A morte cai bem aos tipos que protagonizam “Ruído Branco”, a nova comédia de absurdos de Noah Baumbach, um arguto observador da natureza humana no teatro do possível e, com mais ênfase, do impossível, da vida, sem que um e outro desses recortes colidam entre si ou interfiram no curso da eterna paranoia que define o gênero humano. Baumbach reedita alguns dos elementos de que lançou mão no incensado “História de um Casamento”, a começar por seu ator principal.
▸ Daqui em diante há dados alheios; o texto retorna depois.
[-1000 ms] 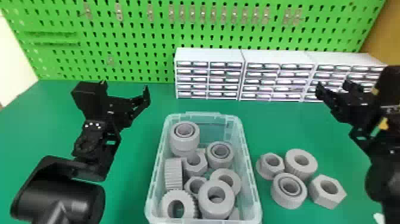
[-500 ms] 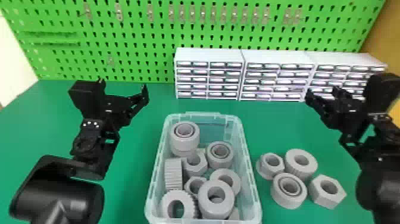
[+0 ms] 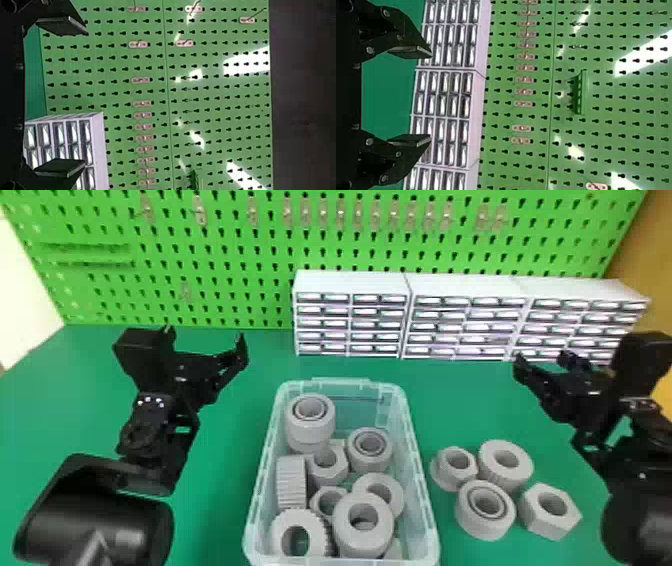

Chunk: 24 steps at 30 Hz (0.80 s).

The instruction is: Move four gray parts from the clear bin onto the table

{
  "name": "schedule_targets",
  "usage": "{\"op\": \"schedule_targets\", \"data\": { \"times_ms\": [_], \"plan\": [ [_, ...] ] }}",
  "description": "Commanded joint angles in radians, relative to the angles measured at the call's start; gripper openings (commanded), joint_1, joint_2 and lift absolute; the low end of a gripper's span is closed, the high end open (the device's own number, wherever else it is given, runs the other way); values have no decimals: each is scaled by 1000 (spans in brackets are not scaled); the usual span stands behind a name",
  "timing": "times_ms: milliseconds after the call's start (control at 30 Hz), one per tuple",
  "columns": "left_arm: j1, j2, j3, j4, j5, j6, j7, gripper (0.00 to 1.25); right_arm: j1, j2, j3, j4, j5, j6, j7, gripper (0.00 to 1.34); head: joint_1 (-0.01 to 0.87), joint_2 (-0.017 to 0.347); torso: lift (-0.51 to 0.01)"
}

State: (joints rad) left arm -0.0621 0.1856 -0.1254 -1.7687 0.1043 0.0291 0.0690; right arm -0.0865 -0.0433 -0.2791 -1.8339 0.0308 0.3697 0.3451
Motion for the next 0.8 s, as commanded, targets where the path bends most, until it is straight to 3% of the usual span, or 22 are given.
{"op": "schedule_targets", "data": {
  "times_ms": [0, 767],
  "plan": [
    [2, 0, 1, 0, 0, 0, 0, 1140, 1, -1, 1, -1, 0, 3, 0, 825, 678, 34, -50],
    [7, -2, 9, 0, -3, -11, 0, 1140, -7, -13, 21, -1, 0, 14, 0, 828, 678, 34, -50]
  ]
}}
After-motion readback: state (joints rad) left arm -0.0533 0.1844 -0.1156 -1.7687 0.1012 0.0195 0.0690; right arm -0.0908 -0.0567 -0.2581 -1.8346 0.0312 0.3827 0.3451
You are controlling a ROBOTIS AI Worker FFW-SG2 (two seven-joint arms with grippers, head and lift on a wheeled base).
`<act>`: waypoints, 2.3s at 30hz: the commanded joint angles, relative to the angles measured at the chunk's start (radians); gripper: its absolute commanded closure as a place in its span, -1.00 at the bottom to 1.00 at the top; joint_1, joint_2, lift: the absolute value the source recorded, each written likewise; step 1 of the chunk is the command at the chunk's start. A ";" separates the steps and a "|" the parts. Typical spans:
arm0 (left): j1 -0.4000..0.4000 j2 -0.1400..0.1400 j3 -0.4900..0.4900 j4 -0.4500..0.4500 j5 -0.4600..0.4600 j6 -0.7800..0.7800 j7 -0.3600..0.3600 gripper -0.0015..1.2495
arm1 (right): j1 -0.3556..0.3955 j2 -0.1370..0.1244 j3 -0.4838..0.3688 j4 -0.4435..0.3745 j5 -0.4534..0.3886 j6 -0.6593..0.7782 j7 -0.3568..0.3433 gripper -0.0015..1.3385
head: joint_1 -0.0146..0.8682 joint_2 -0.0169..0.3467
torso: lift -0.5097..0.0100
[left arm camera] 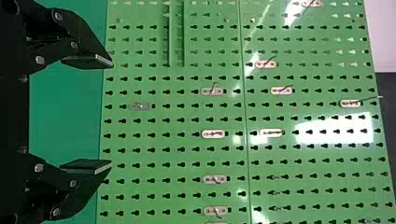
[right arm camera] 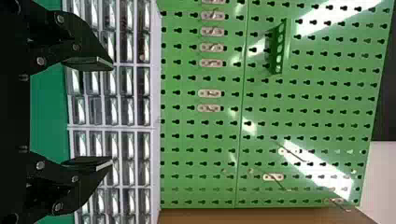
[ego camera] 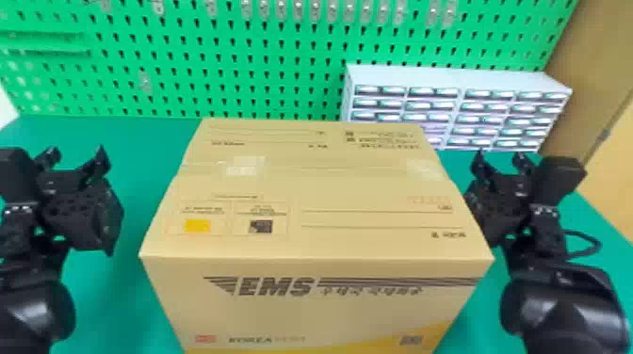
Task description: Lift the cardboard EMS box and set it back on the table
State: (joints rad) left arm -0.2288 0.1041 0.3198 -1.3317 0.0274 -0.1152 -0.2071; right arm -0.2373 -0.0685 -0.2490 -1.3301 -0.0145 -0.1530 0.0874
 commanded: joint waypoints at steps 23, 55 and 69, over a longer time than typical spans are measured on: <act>0.003 0.000 -0.036 0.008 -0.018 -0.012 -0.002 -0.21 | -0.002 0.027 0.004 0.035 0.005 -0.045 -0.002 -0.20 | 0.57 -0.99 | 0.60; 0.002 -0.004 -0.159 0.008 0.020 -0.018 0.071 -0.21 | -0.043 0.069 0.137 0.035 0.074 -0.010 -0.087 -0.20 | 0.57 -0.99 | 0.60; -0.003 -0.004 -0.180 0.008 0.017 -0.018 0.078 -0.21 | -0.043 0.069 0.158 0.035 0.074 0.001 -0.087 -0.20 | 0.57 -0.99 | 0.60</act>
State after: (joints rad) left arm -0.2308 0.0997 0.1419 -1.3238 0.0450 -0.1334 -0.1289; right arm -0.2808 -0.0001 -0.0951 -1.2947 0.0598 -0.1530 0.0000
Adam Driver encabeça uma trama em que o mergulho no mais baixo do homem visto no filme de 2019 — uma adaptação arejada do sinistro bergmaniano de “Cenas de um Casamento” (1973) — continua a se fazer presente, mas encaixa-se à perfeição no cinismo imanente (e escrachado) de Don DeLillo, em cujo romance o texto do diretor se baseia.

Rian Johnson é um dos muitos diretores a reverenciar — a seu modo — a Dama do Crime. A escritora britânica Agatha Christie (1890-1976) continua a servir de base para uma infinidade de filmes de suspense, o que se pode ver às claras aqui. Todavia, em “Knives Out”, Johnson perturba o seu tanto a ordem do estabelecido no gênero e transfigura a narrativa, não importando mais quem fez o quê, mas a que altura da história se vai chegar ao assassino. O morto em questão é Harlan Thrombey, célebre autor de livros de suspense — e o espectador adora esses joguinhos metalinguísticos —, degolado com requintes de crueldade aos 85 anos em sua própria mansão. Benoït Blanc, renomado detetive com direito a perfil na revista “New Yorker” e tudo, parece o único habilitado a solucionar o caso, e logo conclui que, por um motivo ou outro, todos os que conviviam com Thrombey tinham razões de sobra para matá-lo. Os pontos em comum com “Assassinato no Expresso Oriente”, publicado em 1934, são inegáveis, mas “Entre Facas e Segredos” é original ao revelar, já no segundo ato, as circunstâncias em que se deu o homicídio que sustenta todo o longa.